#### INSTRUCTIONS FOR THE TASK:
So that the copy matches the original, write out every entry exactly.

START RECORD SET

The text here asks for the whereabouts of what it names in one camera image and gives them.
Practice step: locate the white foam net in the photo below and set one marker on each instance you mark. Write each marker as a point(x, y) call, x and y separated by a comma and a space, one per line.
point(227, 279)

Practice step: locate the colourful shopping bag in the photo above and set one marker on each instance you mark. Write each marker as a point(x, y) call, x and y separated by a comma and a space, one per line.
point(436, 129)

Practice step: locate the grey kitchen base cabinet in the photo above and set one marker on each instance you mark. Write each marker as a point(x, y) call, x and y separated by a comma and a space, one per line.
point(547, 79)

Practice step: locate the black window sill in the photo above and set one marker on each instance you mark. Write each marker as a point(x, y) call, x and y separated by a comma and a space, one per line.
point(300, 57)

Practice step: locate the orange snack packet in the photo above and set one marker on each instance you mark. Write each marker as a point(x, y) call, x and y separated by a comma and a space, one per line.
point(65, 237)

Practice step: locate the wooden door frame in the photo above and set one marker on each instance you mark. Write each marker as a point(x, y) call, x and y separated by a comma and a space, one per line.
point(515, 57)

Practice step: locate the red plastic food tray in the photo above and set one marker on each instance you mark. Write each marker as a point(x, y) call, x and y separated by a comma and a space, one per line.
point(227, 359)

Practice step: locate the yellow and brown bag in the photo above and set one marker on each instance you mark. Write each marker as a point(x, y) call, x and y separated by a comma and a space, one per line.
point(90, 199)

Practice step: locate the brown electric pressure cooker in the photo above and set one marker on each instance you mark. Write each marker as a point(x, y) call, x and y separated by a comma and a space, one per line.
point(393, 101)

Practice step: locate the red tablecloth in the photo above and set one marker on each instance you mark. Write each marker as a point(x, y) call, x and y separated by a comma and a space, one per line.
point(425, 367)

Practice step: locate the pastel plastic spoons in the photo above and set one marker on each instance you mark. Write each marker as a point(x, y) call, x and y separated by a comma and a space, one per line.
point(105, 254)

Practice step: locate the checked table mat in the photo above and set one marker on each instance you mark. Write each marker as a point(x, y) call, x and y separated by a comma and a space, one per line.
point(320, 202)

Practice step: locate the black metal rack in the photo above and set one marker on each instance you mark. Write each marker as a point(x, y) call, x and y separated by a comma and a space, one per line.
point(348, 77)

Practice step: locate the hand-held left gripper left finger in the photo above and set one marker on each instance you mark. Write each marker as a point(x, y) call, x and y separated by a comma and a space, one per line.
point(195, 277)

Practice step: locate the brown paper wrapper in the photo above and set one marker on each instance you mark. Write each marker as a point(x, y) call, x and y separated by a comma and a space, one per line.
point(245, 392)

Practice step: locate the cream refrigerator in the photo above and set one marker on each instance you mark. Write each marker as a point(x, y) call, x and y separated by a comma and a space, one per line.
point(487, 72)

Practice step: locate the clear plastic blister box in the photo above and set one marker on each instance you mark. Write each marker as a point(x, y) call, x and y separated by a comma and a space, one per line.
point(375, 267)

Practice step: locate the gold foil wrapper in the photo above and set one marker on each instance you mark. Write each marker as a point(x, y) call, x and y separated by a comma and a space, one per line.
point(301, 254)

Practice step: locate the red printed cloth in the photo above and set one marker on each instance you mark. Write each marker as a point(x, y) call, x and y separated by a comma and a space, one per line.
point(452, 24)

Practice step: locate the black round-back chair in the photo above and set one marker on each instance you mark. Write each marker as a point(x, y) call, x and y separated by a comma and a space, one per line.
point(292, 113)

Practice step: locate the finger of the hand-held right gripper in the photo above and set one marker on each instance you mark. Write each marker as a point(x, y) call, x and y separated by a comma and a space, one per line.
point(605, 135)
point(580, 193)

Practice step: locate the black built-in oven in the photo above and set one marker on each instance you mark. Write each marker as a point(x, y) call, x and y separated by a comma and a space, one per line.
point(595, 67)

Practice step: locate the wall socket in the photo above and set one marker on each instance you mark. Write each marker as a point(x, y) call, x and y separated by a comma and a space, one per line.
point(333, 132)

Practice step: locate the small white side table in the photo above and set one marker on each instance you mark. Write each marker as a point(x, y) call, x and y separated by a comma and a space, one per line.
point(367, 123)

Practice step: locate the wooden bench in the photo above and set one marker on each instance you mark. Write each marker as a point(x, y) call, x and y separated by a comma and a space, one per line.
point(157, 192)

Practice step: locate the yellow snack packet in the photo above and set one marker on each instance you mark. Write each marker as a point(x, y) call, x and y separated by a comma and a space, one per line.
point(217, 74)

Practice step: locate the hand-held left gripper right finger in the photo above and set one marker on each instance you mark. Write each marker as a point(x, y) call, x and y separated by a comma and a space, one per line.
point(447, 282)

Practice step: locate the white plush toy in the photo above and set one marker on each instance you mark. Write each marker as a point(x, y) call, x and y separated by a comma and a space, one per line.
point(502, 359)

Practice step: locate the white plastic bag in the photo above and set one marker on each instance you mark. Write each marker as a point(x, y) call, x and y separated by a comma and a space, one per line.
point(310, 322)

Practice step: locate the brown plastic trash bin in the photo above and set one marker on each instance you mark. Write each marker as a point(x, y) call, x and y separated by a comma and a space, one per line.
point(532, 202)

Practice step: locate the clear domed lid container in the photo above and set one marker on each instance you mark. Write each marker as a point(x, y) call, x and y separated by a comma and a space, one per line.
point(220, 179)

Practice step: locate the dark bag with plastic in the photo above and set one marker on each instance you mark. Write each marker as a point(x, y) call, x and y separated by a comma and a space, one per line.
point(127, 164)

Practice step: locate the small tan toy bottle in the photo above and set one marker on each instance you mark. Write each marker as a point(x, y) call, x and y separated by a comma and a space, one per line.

END RECORD SET

#### ANSWER TO THIS EXERCISE:
The text here asks for the whereabouts of what it names in one camera image and gives them.
Practice step: locate the white foam net in the photo below and set one marker on each instance you mark. Write each marker as a point(x, y) call, x and y separated by a comma and a space, one per line.
point(227, 279)

Practice step: locate the colourful shopping bag in the photo above and set one marker on each instance you mark. Write each marker as a point(x, y) call, x and y separated by a comma and a space, one per line.
point(436, 129)

Practice step: locate the grey kitchen base cabinet in the photo above and set one marker on each instance you mark. Write each marker as a point(x, y) call, x and y separated by a comma and a space, one per line.
point(547, 79)

Practice step: locate the black window sill in the photo above and set one marker on each instance you mark. Write each marker as a point(x, y) call, x and y separated by a comma and a space, one per line.
point(300, 57)

Practice step: locate the orange snack packet in the photo above and set one marker on each instance you mark. Write each marker as a point(x, y) call, x and y separated by a comma and a space, one per line.
point(65, 237)

Practice step: locate the wooden door frame in the photo above and set one marker on each instance you mark. Write each marker as a point(x, y) call, x and y separated by a comma and a space, one per line.
point(515, 57)

Practice step: locate the red plastic food tray in the photo above and set one marker on each instance you mark. Write each marker as a point(x, y) call, x and y separated by a comma and a space, one per line.
point(227, 359)

Practice step: locate the yellow and brown bag in the photo above and set one marker on each instance you mark. Write each marker as a point(x, y) call, x and y separated by a comma and a space, one per line.
point(90, 199)

Practice step: locate the brown electric pressure cooker in the photo above and set one marker on each instance you mark. Write each marker as a point(x, y) call, x and y separated by a comma and a space, one per line.
point(393, 101)

Practice step: locate the red tablecloth in the photo above and set one marker on each instance you mark. Write each marker as a point(x, y) call, x and y separated by a comma and a space, one per line.
point(425, 367)

Practice step: locate the pastel plastic spoons in the photo above and set one marker on each instance you mark. Write each marker as a point(x, y) call, x and y separated by a comma and a space, one per line.
point(105, 254)

Practice step: locate the checked table mat in the photo above and set one marker on each instance you mark. Write each marker as a point(x, y) call, x and y separated by a comma and a space, one per line.
point(320, 202)

Practice step: locate the black metal rack in the photo above and set one marker on each instance you mark. Write each marker as a point(x, y) call, x and y separated by a comma and a space, one per line.
point(348, 77)

Practice step: locate the hand-held left gripper left finger in the photo above and set one marker on each instance you mark. Write each marker as a point(x, y) call, x and y separated by a comma and a space, one per line.
point(195, 277)

Practice step: locate the brown paper wrapper in the photo above and set one marker on each instance you mark. Write each marker as a point(x, y) call, x and y separated by a comma and a space, one per line.
point(245, 392)

Practice step: locate the cream refrigerator in the photo above and set one marker on each instance you mark. Write each marker as a point(x, y) call, x and y separated by a comma and a space, one per line.
point(487, 72)

Practice step: locate the clear plastic blister box in the photo above and set one marker on each instance you mark. Write each marker as a point(x, y) call, x and y separated by a comma and a space, one per line.
point(375, 267)

Practice step: locate the gold foil wrapper in the photo above and set one marker on each instance you mark. Write each marker as a point(x, y) call, x and y separated by a comma and a space, one per line.
point(301, 254)

Practice step: locate the red printed cloth in the photo above and set one marker on each instance you mark. Write each marker as a point(x, y) call, x and y separated by a comma and a space, one per line.
point(452, 24)

Practice step: locate the black round-back chair in the photo above and set one marker on each instance you mark. Write each marker as a point(x, y) call, x and y separated by a comma and a space, one per line.
point(292, 113)

Practice step: locate the finger of the hand-held right gripper in the photo above and set one marker on each instance you mark. Write each marker as a point(x, y) call, x and y separated by a comma and a space, one per line.
point(605, 135)
point(580, 193)

Practice step: locate the black built-in oven in the photo above and set one marker on each instance you mark. Write each marker as a point(x, y) call, x and y separated by a comma and a space, one per line.
point(595, 67)

Practice step: locate the wall socket in the photo above and set one marker on each instance you mark. Write each marker as a point(x, y) call, x and y separated by a comma and a space, one per line.
point(333, 132)

Practice step: locate the small white side table in the photo above and set one marker on each instance you mark. Write each marker as a point(x, y) call, x and y separated by a comma and a space, one per line.
point(367, 123)

Practice step: locate the wooden bench in the photo above and set one marker on each instance you mark. Write each marker as a point(x, y) call, x and y separated by a comma and a space, one per line.
point(157, 192)

Practice step: locate the yellow snack packet in the photo above and set one marker on each instance you mark. Write each marker as a point(x, y) call, x and y separated by a comma and a space, one per line.
point(217, 74)

Practice step: locate the hand-held left gripper right finger in the photo above and set one marker on each instance you mark. Write each marker as a point(x, y) call, x and y separated by a comma and a space, one per line.
point(447, 282)

Practice step: locate the white plush toy in the photo above and set one marker on each instance you mark. Write each marker as a point(x, y) call, x and y separated by a comma and a space, one per line.
point(502, 359)

Practice step: locate the white plastic bag in the photo above and set one marker on each instance you mark. Write each marker as a point(x, y) call, x and y separated by a comma and a space, one per line.
point(310, 322)

Practice step: locate the brown plastic trash bin in the photo above and set one marker on each instance you mark. Write each marker as a point(x, y) call, x and y separated by a comma and a space, one per line.
point(532, 202)

Practice step: locate the clear domed lid container in the photo above and set one marker on each instance you mark. Write each marker as a point(x, y) call, x and y separated by a comma and a space, one per line.
point(220, 179)

Practice step: locate the dark bag with plastic in the photo above and set one marker on each instance you mark. Write each marker as a point(x, y) call, x and y separated by a comma and a space, one per line.
point(127, 164)

Practice step: locate the small tan toy bottle in the photo above and set one marker on each instance you mark. Write each marker as a point(x, y) call, x and y separated by a comma and a space, one per line.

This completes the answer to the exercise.